Assignment:
Nothing outside the range below should be printed. Output exactly the lines from the line with "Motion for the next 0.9" to the line with "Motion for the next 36", both included.

Input data:
══════════════════════════════

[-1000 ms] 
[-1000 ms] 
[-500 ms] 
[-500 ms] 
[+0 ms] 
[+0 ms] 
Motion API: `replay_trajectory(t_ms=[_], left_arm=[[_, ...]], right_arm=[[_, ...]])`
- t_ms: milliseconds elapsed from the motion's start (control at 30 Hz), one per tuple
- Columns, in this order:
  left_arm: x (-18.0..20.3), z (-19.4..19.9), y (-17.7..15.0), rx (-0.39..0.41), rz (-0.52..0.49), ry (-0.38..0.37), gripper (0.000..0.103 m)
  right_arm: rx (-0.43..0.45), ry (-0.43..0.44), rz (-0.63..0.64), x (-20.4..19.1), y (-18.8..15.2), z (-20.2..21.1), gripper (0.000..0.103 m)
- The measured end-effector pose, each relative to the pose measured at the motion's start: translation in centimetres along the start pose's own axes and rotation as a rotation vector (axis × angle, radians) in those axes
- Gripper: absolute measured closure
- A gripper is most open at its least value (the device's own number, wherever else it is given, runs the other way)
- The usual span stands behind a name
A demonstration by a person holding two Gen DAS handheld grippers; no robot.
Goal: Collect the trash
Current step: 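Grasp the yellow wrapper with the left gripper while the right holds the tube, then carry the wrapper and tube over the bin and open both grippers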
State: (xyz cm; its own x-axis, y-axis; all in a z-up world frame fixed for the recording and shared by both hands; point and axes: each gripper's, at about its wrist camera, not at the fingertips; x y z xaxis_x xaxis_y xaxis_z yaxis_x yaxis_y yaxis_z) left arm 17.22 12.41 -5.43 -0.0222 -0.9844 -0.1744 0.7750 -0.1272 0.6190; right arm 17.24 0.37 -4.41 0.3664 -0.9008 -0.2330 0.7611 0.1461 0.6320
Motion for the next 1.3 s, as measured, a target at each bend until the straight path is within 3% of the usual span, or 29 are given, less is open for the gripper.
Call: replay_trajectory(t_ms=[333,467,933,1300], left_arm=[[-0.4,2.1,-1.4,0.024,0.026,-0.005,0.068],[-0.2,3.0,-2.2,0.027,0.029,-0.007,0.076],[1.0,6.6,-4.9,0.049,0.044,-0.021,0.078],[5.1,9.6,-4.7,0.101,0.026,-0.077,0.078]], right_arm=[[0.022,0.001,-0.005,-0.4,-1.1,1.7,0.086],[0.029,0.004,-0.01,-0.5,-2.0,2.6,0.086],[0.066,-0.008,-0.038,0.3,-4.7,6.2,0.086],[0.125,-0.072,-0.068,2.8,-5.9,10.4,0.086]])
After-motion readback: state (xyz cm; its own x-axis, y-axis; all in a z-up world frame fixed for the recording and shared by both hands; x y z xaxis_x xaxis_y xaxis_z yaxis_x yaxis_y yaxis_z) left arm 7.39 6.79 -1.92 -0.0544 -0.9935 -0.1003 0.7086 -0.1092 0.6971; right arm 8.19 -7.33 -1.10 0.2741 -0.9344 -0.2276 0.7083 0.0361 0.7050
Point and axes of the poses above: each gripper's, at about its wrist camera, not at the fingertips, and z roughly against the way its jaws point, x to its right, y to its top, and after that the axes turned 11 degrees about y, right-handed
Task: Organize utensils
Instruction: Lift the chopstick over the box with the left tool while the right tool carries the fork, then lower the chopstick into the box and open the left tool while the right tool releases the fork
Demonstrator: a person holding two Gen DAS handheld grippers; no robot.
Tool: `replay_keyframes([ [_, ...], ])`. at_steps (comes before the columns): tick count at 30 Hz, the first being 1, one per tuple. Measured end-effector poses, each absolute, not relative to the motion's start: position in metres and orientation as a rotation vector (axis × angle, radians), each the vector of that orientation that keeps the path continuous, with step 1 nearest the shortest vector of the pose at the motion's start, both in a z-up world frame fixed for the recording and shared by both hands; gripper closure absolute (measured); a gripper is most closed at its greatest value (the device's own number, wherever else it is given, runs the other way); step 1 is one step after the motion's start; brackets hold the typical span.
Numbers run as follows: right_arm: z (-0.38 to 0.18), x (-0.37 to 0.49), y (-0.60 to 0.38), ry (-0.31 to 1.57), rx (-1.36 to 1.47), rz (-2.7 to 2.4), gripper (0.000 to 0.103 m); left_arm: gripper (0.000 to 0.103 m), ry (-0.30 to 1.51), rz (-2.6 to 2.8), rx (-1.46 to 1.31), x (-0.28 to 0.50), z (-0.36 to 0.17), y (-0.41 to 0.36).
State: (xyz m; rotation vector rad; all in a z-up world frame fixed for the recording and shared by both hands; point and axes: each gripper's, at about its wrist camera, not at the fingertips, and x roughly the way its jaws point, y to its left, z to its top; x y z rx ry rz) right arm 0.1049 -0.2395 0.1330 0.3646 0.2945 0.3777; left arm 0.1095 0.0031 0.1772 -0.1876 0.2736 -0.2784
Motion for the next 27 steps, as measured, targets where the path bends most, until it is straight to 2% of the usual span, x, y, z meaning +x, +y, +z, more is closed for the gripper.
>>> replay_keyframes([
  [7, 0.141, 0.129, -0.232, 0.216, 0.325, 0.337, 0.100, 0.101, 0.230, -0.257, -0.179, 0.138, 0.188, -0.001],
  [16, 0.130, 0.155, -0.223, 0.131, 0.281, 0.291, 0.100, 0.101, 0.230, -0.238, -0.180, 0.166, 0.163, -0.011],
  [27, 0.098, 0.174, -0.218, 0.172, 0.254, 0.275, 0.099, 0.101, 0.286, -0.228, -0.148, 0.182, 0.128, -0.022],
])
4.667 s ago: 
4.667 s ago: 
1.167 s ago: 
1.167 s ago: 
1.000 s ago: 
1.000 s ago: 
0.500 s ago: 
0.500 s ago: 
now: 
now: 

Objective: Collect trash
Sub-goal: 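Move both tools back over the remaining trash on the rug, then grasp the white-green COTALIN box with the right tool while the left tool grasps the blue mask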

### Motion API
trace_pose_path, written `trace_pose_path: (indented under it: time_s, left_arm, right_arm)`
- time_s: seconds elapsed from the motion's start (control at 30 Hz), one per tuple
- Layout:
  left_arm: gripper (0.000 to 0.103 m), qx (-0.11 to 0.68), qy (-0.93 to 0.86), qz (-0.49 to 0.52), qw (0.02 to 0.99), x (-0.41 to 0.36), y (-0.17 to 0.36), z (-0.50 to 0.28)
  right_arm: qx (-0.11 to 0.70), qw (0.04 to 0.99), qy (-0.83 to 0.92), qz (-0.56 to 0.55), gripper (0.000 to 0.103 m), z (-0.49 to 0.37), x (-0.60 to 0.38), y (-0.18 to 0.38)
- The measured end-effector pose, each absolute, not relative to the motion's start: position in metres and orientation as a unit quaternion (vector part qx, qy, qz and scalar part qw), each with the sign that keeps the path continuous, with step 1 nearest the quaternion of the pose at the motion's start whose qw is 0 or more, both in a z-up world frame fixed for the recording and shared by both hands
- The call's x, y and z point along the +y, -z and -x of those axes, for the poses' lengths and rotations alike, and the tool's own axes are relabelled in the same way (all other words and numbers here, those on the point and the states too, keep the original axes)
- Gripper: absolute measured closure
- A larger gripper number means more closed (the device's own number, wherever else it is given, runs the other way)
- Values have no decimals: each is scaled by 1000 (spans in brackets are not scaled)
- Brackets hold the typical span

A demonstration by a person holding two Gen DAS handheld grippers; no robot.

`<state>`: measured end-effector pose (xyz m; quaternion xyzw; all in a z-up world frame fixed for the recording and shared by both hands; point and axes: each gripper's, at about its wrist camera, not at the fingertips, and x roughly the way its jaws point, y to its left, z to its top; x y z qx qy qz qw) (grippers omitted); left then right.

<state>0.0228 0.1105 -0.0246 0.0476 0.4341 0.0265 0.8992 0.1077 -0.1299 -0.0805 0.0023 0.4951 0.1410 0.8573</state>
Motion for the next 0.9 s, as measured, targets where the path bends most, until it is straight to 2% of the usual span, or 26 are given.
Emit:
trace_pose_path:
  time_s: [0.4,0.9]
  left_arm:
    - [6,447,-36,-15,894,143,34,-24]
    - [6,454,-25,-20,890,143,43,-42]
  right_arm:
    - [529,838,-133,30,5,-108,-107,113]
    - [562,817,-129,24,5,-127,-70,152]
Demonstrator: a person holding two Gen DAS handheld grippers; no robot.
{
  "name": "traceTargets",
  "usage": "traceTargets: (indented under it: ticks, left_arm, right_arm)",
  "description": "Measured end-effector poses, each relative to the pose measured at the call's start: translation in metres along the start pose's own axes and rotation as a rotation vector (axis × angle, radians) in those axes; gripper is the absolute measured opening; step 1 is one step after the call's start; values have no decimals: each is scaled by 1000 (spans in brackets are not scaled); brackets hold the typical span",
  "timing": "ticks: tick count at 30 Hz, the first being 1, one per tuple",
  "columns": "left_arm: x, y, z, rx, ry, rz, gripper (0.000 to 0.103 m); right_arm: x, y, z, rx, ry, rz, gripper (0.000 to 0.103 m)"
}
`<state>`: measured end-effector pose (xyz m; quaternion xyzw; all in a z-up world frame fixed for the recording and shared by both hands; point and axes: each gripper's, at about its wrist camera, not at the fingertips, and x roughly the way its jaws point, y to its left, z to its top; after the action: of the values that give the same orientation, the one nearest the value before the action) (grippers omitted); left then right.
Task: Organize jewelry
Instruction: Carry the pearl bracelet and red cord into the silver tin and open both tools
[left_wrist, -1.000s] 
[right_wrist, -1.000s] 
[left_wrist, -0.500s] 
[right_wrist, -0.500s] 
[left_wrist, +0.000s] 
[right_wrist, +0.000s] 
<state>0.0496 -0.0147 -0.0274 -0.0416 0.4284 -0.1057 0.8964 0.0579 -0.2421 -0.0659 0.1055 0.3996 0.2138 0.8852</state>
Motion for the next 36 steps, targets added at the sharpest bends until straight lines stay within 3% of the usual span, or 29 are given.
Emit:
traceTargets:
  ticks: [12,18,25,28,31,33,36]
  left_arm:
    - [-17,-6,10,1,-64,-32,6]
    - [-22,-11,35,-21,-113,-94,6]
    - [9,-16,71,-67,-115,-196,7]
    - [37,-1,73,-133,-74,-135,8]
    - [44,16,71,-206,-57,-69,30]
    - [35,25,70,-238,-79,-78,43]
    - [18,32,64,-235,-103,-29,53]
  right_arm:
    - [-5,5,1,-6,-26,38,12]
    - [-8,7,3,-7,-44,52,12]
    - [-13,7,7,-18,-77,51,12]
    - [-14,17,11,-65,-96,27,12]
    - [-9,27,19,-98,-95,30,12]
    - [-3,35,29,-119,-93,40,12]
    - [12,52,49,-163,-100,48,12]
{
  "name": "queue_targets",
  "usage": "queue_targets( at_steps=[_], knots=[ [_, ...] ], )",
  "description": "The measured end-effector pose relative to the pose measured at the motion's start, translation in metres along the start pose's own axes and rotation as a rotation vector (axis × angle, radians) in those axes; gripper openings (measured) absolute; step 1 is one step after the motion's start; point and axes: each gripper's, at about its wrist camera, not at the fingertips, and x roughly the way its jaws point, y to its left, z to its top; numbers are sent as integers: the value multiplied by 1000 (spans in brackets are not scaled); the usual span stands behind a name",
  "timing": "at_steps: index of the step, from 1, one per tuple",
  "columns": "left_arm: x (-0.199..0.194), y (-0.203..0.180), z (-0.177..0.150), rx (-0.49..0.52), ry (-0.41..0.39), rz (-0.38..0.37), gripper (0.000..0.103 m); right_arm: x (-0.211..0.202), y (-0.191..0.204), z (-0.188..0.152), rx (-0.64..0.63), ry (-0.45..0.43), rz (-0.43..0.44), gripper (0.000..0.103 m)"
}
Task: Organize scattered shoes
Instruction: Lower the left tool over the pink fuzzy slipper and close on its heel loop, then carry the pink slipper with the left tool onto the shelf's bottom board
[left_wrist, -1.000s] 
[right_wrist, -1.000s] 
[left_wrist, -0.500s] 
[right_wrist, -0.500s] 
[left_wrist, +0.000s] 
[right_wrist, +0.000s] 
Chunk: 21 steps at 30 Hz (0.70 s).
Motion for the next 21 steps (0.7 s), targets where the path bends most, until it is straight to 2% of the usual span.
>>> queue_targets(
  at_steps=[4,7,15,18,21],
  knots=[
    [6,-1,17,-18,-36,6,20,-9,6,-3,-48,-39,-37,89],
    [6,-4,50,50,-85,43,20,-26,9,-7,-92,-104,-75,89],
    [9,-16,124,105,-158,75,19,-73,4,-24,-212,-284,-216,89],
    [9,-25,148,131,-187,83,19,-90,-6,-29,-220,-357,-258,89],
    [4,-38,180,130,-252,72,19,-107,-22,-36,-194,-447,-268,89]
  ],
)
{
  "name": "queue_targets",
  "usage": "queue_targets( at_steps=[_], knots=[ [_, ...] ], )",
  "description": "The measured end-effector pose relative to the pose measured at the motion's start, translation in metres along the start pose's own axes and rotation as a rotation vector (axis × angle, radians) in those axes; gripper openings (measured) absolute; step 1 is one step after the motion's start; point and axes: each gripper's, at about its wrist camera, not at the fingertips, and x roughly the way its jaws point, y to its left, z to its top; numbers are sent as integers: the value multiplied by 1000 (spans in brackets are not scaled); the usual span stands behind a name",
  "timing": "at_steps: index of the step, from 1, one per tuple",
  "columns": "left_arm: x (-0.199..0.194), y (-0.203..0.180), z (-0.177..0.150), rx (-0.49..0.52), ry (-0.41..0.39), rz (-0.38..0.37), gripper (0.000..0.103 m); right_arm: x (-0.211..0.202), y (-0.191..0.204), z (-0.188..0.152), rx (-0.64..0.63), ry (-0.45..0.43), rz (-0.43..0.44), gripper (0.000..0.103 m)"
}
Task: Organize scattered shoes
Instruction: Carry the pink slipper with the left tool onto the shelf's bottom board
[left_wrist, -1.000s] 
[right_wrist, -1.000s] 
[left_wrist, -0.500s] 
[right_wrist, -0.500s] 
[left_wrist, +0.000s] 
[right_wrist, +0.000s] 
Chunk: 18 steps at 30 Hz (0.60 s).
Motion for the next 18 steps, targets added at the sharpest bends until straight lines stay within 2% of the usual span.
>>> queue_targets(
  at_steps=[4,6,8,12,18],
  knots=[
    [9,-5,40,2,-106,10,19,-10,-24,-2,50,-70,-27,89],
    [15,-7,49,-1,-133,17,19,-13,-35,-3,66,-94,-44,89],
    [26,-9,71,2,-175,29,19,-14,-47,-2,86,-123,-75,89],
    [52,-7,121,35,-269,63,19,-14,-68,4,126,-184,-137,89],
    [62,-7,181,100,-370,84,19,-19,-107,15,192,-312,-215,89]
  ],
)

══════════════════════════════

Exercise result:
Motion for the next 0.9 s, as measured, targets where the path bends most, until it is straight to 2% of the usual span, or 26 are given.
Emit:
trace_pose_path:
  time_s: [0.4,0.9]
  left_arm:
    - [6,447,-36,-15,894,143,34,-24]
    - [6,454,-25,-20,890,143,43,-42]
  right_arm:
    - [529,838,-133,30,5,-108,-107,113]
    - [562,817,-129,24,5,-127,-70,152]
Demonstrator: a person holding two Gen DAS handheld grippers; no robot.
{
  "name": "traceTargets",
  "usage": "traceTargets: (indented under it: ticks, left_arm, right_arm)",
  "description": "Measured end-effector poses, each relative to the pose measured at the call's start: translation in metres along the start pose's own axes and rotation as a rotation vector (axis × angle, radians) in those axes; gripper is the absolute measured opening; step 1 is one step after the call's start; values have no decimals: each is scaled by 1000 (spans in brackets are not scaled); brackets hold the typical span",
  "timing": "ticks: tick count at 30 Hz, the first being 1, one per tuple",
  "columns": "left_arm: x, y, z, rx, ry, rz, gripper (0.000 to 0.103 m); right_arm: x, y, z, rx, ry, rz, gripper (0.000 to 0.103 m)"
}
`<state>`: measured end-effector pose (xyz m; quaternion xyzw; all in a z-up world frame fixed for the recording and shared by both hands; point and axes: each gripper's, at about its wrist camera, not at the fingertips, and x roughly the way its jaws point, y to its left, z to its top; after the action: of the values that give the same orientation, the one nearest the value before the action) (grippers omitted); left then right.
Task: Organize jewelry
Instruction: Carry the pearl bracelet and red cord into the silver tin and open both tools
[left_wrist, -1.000s] 
[right_wrist, -1.000s] 
[left_wrist, -0.500s] 
[right_wrist, -0.500s] 
[left_wrist, +0.000s] 
[right_wrist, +0.000s] 
<state>0.0496 -0.0147 -0.0274 -0.0416 0.4284 -0.1057 0.8964 0.0579 -0.2421 -0.0659 0.1055 0.3996 0.2138 0.8852</state>
Motion for the next 36 steps, targets added at the sharpest bends until straight lines stay within 3% of the usual span, or 29 are given.

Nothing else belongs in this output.